◆ TASK TO COMPLETE
Repeat every record exactly as written.

◆ RECORDS SHOWN
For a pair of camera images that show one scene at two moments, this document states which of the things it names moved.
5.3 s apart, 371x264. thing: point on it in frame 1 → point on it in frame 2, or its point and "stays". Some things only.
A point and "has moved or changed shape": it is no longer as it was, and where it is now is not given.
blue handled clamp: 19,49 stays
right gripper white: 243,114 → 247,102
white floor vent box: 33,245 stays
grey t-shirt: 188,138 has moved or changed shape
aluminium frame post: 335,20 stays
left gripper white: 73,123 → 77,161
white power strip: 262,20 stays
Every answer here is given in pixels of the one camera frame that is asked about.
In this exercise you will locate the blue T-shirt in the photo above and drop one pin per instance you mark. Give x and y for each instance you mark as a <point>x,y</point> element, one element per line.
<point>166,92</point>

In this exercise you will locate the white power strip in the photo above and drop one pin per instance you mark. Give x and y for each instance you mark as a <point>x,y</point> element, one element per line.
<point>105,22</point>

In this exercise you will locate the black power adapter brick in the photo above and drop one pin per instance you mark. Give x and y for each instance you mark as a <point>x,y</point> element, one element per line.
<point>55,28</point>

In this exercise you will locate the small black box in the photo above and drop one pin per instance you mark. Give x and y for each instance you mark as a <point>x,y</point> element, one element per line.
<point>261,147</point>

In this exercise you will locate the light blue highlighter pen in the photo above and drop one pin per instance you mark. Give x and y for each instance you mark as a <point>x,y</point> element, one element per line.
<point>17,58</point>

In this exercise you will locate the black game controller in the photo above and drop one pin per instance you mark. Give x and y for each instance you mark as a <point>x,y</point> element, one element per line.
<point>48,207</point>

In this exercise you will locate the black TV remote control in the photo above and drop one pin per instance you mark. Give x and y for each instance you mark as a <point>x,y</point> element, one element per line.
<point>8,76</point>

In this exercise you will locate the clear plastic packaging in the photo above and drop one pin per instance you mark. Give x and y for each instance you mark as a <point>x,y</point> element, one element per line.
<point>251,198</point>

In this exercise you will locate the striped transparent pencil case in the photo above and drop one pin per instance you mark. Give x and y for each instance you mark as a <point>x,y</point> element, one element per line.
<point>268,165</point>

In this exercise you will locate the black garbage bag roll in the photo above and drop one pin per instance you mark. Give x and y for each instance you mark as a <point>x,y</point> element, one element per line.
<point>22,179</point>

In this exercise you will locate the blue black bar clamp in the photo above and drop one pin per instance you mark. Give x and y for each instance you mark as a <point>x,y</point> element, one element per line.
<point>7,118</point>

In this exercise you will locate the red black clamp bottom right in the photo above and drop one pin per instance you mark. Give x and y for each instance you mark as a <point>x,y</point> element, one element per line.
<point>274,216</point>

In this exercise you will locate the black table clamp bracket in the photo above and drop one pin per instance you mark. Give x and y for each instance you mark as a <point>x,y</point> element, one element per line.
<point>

◆ OUTPUT OF THE EXERCISE
For a pair of camera images that show one scene at two moments, this document states which of the things it names moved.
5.3 s apart, 371x264. thing: point on it in frame 1 → point on it in frame 2, or its point and "stays". Some things only.
A point and "has moved or changed shape": it is no longer as it was, and where it is now is not given.
blue handled clamp: 19,49 stays
right gripper white: 243,114 → 247,102
white floor vent box: 33,245 stays
grey t-shirt: 188,138 has moved or changed shape
aluminium frame post: 335,20 stays
left gripper white: 73,123 → 77,161
white power strip: 262,20 stays
Every answer here is given in pixels of the one camera frame that is asked about.
In this exercise you will locate the blue T-shirt in the photo above and drop one pin per instance you mark. Give x and y for each instance you mark as a <point>x,y</point> element, one element per line.
<point>166,92</point>

In this exercise you will locate the white power strip in the photo above and drop one pin per instance you mark. Give x and y for each instance you mark as a <point>x,y</point> element, one element per line.
<point>105,22</point>

In this exercise you will locate the black power adapter brick in the photo above and drop one pin per instance you mark. Give x and y for each instance you mark as a <point>x,y</point> element, one element per line.
<point>55,28</point>

In this exercise you will locate the small black box in the photo above and drop one pin per instance you mark. Give x and y for each instance you mark as a <point>x,y</point> element, one element per line.
<point>261,147</point>

In this exercise you will locate the light blue highlighter pen in the photo above and drop one pin per instance you mark. Give x and y for each instance you mark as a <point>x,y</point> element, one element per line.
<point>17,58</point>

In this exercise you will locate the black game controller in the photo above and drop one pin per instance you mark. Give x and y for each instance you mark as a <point>x,y</point> element, one element per line.
<point>48,207</point>

In this exercise you will locate the black TV remote control in the photo above and drop one pin per instance you mark. Give x and y for each instance you mark as a <point>x,y</point> element, one element per line.
<point>8,76</point>

In this exercise you will locate the clear plastic packaging in the photo above and drop one pin per instance you mark. Give x and y for each instance you mark as a <point>x,y</point> element, one element per line.
<point>251,198</point>

In this exercise you will locate the striped transparent pencil case in the photo above and drop one pin per instance you mark. Give x and y for each instance you mark as a <point>x,y</point> element, one element per line.
<point>268,165</point>

In this exercise you will locate the black garbage bag roll in the photo above and drop one pin per instance you mark. Give x and y for each instance you mark as a <point>x,y</point> element, one element per line.
<point>22,179</point>

In this exercise you will locate the blue black bar clamp in the photo above and drop one pin per instance you mark. Give x and y for each instance you mark as a <point>x,y</point> element, one element per line.
<point>7,118</point>

In this exercise you will locate the red black clamp bottom right in the photo above and drop one pin per instance you mark. Give x and y for each instance you mark as a <point>x,y</point> element, one element per line.
<point>274,216</point>

In this exercise you will locate the black table clamp bracket in the photo above and drop one pin per instance you mark. Give x and y for each instance you mark as a <point>x,y</point> element, one element per line.
<point>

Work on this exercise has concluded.